## TASK REQUIREMENTS
Type the listing below out again exactly. No images.

## DATA PROVIDED
○ ○ ○ ○ ○
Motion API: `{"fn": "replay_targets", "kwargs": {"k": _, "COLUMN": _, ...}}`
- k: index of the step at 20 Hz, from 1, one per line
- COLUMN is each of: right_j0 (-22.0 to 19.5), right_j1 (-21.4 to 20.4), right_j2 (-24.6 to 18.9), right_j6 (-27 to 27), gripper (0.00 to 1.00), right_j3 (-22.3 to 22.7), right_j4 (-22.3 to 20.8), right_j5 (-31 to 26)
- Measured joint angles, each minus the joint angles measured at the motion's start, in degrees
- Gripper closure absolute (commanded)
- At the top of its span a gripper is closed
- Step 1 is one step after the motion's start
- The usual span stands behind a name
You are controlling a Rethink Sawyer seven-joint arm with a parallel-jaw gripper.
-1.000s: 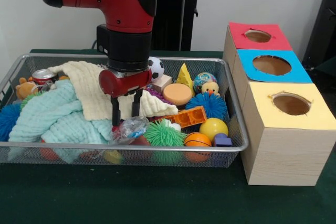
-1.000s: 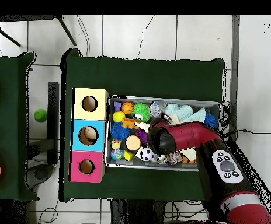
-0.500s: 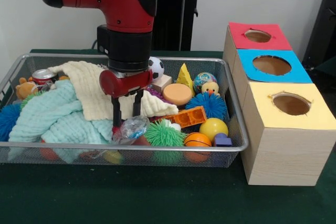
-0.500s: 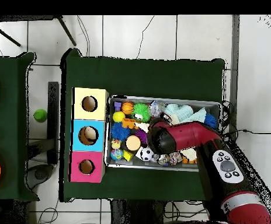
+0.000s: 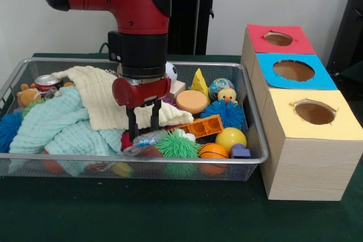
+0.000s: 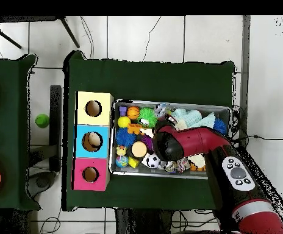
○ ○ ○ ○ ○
## EXERCISE RESULT
Motion API: `{"fn": "replay_targets", "kwargs": {"k": _, "COLUMN": _, ...}}`
- k: index of the step at 20 Hz, from 1, one per line
- COLUMN is each of: right_j0 (-22.0 to 19.5), right_j1 (-21.4 to 20.4), right_j2 (-24.6 to 18.9), right_j6 (-27 to 27), gripper (0.00 to 1.00), right_j3 (-22.3 to 22.7), right_j4 (-22.3 to 20.8), right_j5 (-31 to 26)
- Measured joint angles, each minus the joint angles measured at the motion's start, in degrees
- Gripper closure absolute (commanded)
- At the top of its span a gripper is closed
- Step 1 is one step after the motion's start
- The usual span stands behind a name
You are controlling a Rethink Sawyer seven-joint arm with a parallel-jaw gripper.
-1.000s: 
-1.000s: 
-0.500s: 
-0.500s: 
+0.000s: 
+0.000s: 

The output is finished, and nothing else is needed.